Un coche utilitario se había detenido frente a Dunia. «Ahí llega», se decía Guillermo, «su nuevo amante». Un hombre, de aspecto descuidado, barba de tres días y cabello rizado, vestido con un chándal, se bajó por la puerta del conductor y fue hacia Dunia, que al instante plegó el paraguas, sonrió y le plantó un beso en los labios, tomándolo por los hombros, doblando una de sus rodillas, pegando su cuerpo al del hombre en una pose muy femenina, y, después de decirse algo, ambos emprendieron una graciosa carrerita para meterse en el coche, a salvo de la lluvia. Luego rugió el motor y se alejaron.

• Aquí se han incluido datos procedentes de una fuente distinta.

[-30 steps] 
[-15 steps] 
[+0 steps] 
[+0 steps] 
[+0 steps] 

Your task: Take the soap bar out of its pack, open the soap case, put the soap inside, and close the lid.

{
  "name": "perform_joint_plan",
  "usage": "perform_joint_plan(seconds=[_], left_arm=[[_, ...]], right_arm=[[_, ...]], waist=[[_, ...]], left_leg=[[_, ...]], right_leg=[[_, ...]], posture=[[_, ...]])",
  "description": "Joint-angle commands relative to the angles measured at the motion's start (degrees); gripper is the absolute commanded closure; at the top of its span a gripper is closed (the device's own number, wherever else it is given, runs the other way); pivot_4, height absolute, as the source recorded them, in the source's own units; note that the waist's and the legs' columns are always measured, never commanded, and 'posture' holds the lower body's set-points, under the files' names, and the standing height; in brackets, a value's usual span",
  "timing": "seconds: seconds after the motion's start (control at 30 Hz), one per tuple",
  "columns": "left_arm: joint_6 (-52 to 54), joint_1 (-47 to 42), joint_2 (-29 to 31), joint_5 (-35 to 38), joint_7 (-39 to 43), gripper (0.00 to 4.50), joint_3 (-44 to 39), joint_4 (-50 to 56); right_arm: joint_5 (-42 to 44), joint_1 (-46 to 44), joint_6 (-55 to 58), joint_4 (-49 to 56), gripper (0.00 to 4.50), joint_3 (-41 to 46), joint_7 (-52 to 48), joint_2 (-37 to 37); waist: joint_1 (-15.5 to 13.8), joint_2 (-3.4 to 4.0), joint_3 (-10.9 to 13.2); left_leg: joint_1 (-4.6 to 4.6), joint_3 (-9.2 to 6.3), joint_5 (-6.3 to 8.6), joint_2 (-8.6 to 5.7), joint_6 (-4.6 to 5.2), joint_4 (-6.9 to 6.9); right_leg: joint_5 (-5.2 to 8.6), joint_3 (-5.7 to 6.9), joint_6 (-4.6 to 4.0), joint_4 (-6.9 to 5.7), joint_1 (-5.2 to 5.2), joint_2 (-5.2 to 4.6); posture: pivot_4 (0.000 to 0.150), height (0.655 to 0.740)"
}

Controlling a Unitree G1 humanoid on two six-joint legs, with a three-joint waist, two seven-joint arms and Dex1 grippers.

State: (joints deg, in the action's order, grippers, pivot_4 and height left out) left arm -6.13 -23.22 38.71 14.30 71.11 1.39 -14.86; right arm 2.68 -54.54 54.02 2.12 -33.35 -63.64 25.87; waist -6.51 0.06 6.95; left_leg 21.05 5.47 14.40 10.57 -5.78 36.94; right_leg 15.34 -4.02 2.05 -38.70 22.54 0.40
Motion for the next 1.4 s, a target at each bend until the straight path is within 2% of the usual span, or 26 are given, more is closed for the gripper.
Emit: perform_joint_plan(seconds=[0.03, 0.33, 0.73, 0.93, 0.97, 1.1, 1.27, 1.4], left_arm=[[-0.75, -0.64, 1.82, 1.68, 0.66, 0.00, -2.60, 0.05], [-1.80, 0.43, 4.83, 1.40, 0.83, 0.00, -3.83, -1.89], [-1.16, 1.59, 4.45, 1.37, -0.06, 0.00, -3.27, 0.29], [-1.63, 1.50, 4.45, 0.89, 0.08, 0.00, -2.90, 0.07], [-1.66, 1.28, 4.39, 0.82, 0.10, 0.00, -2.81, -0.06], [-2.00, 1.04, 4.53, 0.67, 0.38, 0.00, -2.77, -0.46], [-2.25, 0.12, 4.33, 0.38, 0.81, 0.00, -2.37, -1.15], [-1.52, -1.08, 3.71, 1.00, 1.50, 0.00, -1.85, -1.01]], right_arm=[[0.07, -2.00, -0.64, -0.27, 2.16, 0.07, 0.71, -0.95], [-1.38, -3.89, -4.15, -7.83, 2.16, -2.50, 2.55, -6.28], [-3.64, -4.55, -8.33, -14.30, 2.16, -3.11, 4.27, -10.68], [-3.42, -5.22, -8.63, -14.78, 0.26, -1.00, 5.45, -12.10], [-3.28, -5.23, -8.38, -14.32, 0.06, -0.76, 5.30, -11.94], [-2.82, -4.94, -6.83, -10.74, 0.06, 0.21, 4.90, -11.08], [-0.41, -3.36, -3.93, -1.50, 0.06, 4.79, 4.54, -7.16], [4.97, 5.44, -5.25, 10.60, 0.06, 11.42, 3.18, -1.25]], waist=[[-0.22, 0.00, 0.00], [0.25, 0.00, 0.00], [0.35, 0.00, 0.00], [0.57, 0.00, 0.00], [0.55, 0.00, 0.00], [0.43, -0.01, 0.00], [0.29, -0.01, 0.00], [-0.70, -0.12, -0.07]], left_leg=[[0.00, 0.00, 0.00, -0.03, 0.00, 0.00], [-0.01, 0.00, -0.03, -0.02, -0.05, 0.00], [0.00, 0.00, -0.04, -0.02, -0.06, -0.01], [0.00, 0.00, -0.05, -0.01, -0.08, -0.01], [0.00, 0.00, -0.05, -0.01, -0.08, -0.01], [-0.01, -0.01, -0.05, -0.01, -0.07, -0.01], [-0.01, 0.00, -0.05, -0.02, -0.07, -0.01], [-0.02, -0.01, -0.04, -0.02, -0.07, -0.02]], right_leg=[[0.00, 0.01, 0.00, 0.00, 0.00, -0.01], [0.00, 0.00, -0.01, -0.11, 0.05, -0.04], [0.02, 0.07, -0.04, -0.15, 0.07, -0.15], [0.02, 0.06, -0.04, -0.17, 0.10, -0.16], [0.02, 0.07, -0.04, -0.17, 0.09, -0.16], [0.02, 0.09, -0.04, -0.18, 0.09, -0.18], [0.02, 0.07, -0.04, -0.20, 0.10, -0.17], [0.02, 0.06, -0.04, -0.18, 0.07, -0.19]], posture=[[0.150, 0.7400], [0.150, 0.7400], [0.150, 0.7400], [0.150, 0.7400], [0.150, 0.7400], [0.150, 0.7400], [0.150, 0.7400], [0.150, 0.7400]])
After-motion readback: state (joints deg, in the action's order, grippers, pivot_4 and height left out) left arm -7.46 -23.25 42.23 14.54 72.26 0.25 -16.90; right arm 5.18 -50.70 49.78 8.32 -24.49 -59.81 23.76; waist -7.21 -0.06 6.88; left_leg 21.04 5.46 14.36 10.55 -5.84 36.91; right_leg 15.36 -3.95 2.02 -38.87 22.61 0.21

Guillermo recordó aquellas vacaciones en el camping nudista, no podía borrárselas de la cabeza: se habían levantado temprano; Dunia y él fueron a darse un baño a la playa; jugaron con la arena, se semienterraron el uno al otro, nadaron, descansaron desnudos sobre el manto de tierra granulada; más tarde comieron y volvieron al mar. La playa se iba quedando vacía de gente: sólo se podían ver a algunas parejas desperdigadas, que, acarameladas, se besaban y tocaban; ellos hicieron lo mismo: Dunia se tumbó de espaldas y Guillermo, junto a ella, con un antebrazo apoyado en la arena, se inclinaba para besar sus labios, su ancha papada, sus senos fofos, mientras con la mano libre acariciaba sus gruesos muslos y su pubis velludo; pronto sus dedos se abrieron paso dentro de la intrincada maleza negra y rizada y encontró las jugosas blanduras palpitantes que esperaban su llegada con regocijo, abriendo su permeable frontera, haciendo tangible su escondido tesoro: su clítoris. Guillermo accionó el carnoso botón y un gemido brotó de la garganta de Dunia; él siguió con el vaivén hasta que ella, saciada, dijo «para». Lo siguiente fue que ella lo montó a él: se subió encima, lo aplastó contra el suelo mientras agitaba sus anchas caderas en vertical, hasta que él rugió de placer y derramó su semen dentro de la gran hembra. Y terminaron, y se sentaron a contemplar la solemne puesta de sol. Dunia miró a Guillermo, habló: «Guillermo, hemos dormido, hemos comido, hemos follado... como animales, y estamos satisfechos, pero somos seres humanos, y soñamos»; «¿Qué soñamos, Dunia?»; «El ser humano siempre ha soñado con hacer un mundo mejor»...; «Sí, Dunia, un mundo mejor»...; «Con la libertad, ¿sabes qué es la libertad, Guillermo?»; «S-sí, supongo que es liberarse de compromisos, hacer lo que te dé la gana»; «No, no exactamente, Guillermo, yo diría que es suprimir o modificar las condiciones que te oprimen, eso es»; «Sí, puede ser»...; «Piensa en ello, Guillermo».

El sol se ocultó del todo y los dos, cogidos de la mano, fueron al bungalow a reponer fuerzas para el día siguiente.